Author | : David Hackett Fischer |
Publisher | : Oxford University Press |
Total Pages | : 981 |
Release | : 1991-03-14 |
Genre | : History |
ISBN | : 019974369X |
This fascinating book is the first volume in a projected cultural history of the United States, from the earliest English settlements to our own time. It is a history of American folkways as they have changed through time, and it argues a thesis about the importance for the United States of having been British in its cultural origins.

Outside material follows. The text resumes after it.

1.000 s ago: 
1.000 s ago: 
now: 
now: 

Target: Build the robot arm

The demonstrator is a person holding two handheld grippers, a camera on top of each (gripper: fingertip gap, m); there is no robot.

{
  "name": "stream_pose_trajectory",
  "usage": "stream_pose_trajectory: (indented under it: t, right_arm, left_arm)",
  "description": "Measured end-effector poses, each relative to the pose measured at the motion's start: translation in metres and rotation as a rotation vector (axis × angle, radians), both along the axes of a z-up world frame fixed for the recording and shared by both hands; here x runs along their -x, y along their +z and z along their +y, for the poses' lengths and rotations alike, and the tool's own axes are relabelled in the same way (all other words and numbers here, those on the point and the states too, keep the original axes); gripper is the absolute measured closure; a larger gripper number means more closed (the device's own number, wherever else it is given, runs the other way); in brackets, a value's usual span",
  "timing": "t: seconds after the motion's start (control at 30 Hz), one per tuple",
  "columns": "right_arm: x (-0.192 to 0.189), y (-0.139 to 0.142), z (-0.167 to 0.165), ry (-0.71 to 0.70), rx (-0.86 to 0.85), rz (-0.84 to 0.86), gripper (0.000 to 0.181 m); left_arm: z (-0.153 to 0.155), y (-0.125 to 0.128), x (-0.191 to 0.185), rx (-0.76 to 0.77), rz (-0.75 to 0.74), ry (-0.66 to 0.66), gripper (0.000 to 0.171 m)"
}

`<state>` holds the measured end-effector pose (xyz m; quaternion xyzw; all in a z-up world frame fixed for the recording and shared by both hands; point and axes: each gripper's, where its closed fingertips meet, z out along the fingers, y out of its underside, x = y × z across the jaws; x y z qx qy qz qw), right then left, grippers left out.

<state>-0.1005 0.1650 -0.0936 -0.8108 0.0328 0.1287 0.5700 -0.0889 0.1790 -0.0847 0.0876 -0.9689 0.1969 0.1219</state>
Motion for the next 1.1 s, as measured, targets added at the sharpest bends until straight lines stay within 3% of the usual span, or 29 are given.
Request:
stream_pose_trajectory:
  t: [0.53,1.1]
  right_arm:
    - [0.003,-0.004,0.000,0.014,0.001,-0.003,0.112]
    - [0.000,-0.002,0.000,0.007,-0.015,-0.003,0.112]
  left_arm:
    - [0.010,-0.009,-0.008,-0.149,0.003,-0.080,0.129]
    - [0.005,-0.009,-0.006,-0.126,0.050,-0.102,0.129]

While most people in the United States today have no British ancestors, they have assimilated regional cultures which were created by British colonists, even while preserving ethnic identities at the same time. In this sense, nearly all Americans are "Albion's Seed," no matter what their ethnicity may be. The concluding section of this remarkable book explores the ways that regional cultures have continued to dominate national politics from 1789 to 1988, and still help to shape attitudes toward education, government, gender, and violence, on which differences between American regions are greater than between European nations.